Was That The Bottom?
Yes! For now…
The wild swing yesterday should mark the low for the near term. Here’s why:
• It might have been a capitulation bottom. Capitulation bottoms are typified by a sharp turnaround on heavy volume. And you have to have both of those elements. The CPI came out bearish but the market turned bullish and ended higher by the end of the session. I wish the volume was bigger. It was big but not bigger than the volume about a month ago. For now, I will say it is big enough but there is some doubt there.
• It smelled like capitulation to me. The market dropped in a panicky way. That happens when the bulls give up and sell quickly.
• It created a key reversal. A key reversal is when the price makes a lower low and closes higher plus the whole range of the day is outside the range of the previous day. It is considered the most powerful daily bar formation. Normally, I don’t pay a lot of attention to key reversals against the trend but the other factors in this list suggest that this will be a valid signal.
• Seasonality says that the market should bottom in October.

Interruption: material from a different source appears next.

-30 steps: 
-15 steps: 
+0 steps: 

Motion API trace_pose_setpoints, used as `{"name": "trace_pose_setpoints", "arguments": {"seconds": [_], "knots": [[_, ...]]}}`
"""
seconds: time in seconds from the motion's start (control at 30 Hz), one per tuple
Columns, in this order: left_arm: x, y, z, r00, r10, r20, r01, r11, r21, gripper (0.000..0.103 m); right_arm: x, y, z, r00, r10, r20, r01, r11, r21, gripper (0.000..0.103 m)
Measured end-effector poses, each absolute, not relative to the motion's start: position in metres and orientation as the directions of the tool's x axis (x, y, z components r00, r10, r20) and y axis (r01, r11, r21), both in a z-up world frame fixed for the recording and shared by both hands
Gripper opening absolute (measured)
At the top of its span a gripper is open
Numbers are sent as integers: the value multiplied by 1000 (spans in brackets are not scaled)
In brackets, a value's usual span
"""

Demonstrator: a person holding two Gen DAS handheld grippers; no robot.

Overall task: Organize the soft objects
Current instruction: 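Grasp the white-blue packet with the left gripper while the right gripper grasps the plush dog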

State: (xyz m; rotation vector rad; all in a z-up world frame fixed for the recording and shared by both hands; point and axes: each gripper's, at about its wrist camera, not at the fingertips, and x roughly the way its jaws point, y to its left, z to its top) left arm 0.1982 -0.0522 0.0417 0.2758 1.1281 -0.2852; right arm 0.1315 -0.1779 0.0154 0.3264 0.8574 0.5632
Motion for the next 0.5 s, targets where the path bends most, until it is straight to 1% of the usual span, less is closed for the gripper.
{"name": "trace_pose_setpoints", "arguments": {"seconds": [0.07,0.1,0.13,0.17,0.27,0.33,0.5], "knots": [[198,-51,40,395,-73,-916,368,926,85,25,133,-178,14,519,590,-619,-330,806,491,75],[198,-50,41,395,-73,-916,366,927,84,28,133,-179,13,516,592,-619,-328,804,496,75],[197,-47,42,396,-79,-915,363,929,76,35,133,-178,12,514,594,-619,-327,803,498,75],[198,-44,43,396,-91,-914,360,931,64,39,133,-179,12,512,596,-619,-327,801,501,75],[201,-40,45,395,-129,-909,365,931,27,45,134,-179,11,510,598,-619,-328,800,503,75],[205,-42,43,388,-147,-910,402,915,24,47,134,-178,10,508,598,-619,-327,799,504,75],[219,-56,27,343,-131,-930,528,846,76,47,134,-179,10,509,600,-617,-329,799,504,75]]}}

The chart, from StockTradersAlmanac.com (recommended) shows that the market bottoms in October more than any other month. We then should start a normal seasonal rally.
• Actually the seasonal rally at the end of the mid term election year tends to be an extra strong one. The reason is that it is really the beginning of the strongest seasonal of the four year presidential cycle: the pre-election year.
But this could be another bull market that fades out in a month or two.
I can’t really get bullish until our Asset Allocation Model (we teach this in our WealthbuilderInsider.com membership program and in our How To Make Money In Bear Markets course.) turns bullish. Right now it is about -5 on a scale of -9 to +9. The bottom line is that it will really take an easing by the Fed to get really bullish.